Problem statement: The material below should be copied line for line, please, with pictures omitted.
=== Data below ===
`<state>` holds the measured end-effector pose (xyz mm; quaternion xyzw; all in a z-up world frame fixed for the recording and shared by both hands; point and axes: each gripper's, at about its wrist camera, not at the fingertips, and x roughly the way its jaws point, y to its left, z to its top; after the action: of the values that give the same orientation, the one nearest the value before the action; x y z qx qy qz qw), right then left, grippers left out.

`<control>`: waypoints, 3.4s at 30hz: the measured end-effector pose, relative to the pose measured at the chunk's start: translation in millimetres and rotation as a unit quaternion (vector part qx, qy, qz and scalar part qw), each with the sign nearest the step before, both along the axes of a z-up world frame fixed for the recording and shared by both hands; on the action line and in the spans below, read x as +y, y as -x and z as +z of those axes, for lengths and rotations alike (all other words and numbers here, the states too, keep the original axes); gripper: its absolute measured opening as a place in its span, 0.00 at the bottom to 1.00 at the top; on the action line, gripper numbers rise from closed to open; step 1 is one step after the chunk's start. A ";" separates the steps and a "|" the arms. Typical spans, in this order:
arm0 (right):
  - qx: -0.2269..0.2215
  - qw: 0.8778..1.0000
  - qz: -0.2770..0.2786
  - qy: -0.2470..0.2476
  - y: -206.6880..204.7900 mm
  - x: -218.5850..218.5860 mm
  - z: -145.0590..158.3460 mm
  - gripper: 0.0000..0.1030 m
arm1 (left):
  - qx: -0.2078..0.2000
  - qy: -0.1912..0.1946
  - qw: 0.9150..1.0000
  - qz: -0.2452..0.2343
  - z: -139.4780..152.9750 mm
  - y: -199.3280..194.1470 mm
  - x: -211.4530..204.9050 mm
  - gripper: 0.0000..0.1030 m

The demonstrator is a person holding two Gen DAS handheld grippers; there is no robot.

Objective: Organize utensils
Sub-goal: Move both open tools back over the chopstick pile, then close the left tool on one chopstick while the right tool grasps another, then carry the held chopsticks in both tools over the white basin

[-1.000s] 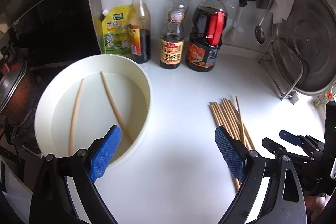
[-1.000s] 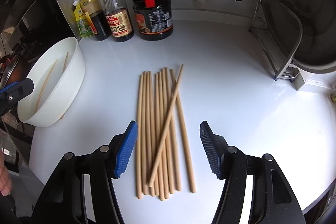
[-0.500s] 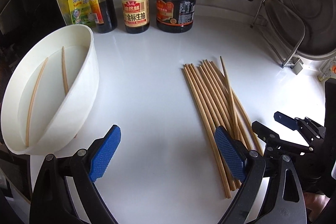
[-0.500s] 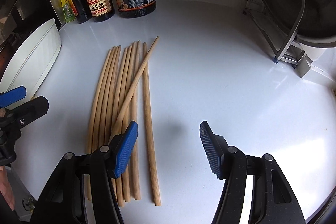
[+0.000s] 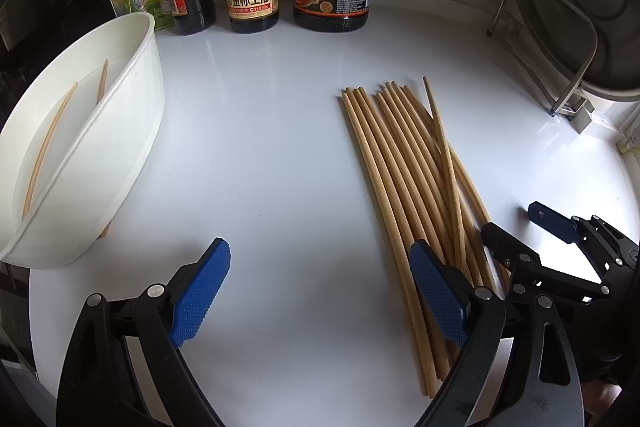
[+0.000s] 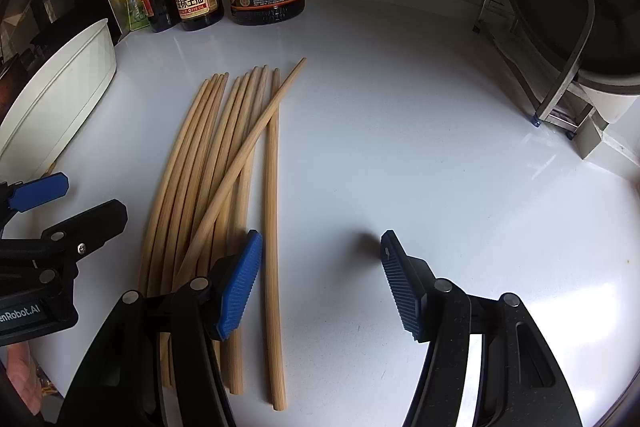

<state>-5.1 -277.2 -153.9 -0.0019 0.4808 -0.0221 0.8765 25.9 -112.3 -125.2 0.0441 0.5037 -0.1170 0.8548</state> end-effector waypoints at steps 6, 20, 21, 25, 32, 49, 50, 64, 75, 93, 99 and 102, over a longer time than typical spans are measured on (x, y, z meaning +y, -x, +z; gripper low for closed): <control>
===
Solution below:
`<state>` holds the measured end-effector pose (xyz mm; quaternion xyzw; all in a z-up world frame fixed for the recording and shared by both hands; point and axes: each gripper's, at about its wrist camera, not at the fingertips, and x roughly the way its jaws point, y to its left, z to its top; after the action: of the values that give the same orientation, the one nearest the value before the action; x y z qx qy qz qw), right then left, grippers left out.

`<control>`: waypoints, 3.4s at 30hz: the measured end-effector pose, relative to the pose measured at the chunk's start: translation in millimetres and rotation as a unit quaternion (vector part qx, qy, qz and scalar part qw), each with the sign nearest the step before, both along the axes of a z-up world frame fixed for the recording and shared by both hands; on the action line and in the spans below, read x as +y, y as -x and z as +z of those axes, for lengths and rotations alike (all other words and numbers here, the states too, keep the original axes); gripper: its absolute measured opening as a place in its span, 0.00 at the bottom to 1.00 at the top; on the action line, gripper numbers rise from closed to open; step 1 is one step after the chunk's start. A ";" separates the steps and a "|" the arms. Typical spans, in this order:
arm0 (right):
  - qx: -0.2269..0.2215
  - qw: 0.8778..1.0000
  - qz: -0.2770..0.2786
  - qy: -0.2470..0.2476
  - y: -206.6880..204.7900 mm
  - x: -218.5850..218.5860 mm
  - z: -145.0590..158.3460 mm
  - gripper: 0.0000..0.1030 m
arm1 (left):
  - qx: -0.2078..0.2000
  - qy: -0.1912..0.1946
  - qw: 0.9150..1.0000
  - qz: -0.2452..0.2343
  - z: -139.4780..152.9750 mm
  - y: -199.3280..194.1470 mm
  - x: -211.4530..204.9050 mm
  - gripper: 0.0000..0.1030 m

The demonstrator is a person holding two Gen DAS handheld grippers; there is no robot.

Objective: Organize utensils
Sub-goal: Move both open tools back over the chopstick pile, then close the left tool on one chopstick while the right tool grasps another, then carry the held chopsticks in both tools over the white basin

[-1.000s] 
[-1.000s] 
[-0.500s] 
[-0.500s] 
[+0.000s] 
[+0.000s] 

<state>-5.1 -277.2 -153.9 -0.0019 0.4808 -0.0221 0.8765 25.9 -112.3 -125.2 0.0441 0.5037 -0.1170 0.8548</state> end-effector waypoints at steps 6, 20, 21, 25, 32, 49, 50, 64, 75, 93, 99 and 102, over a longer time than typical spans are measured on (x, y, z meaning +y, -x, +z; gripper low for closed): <control>

The requested output has been given in full.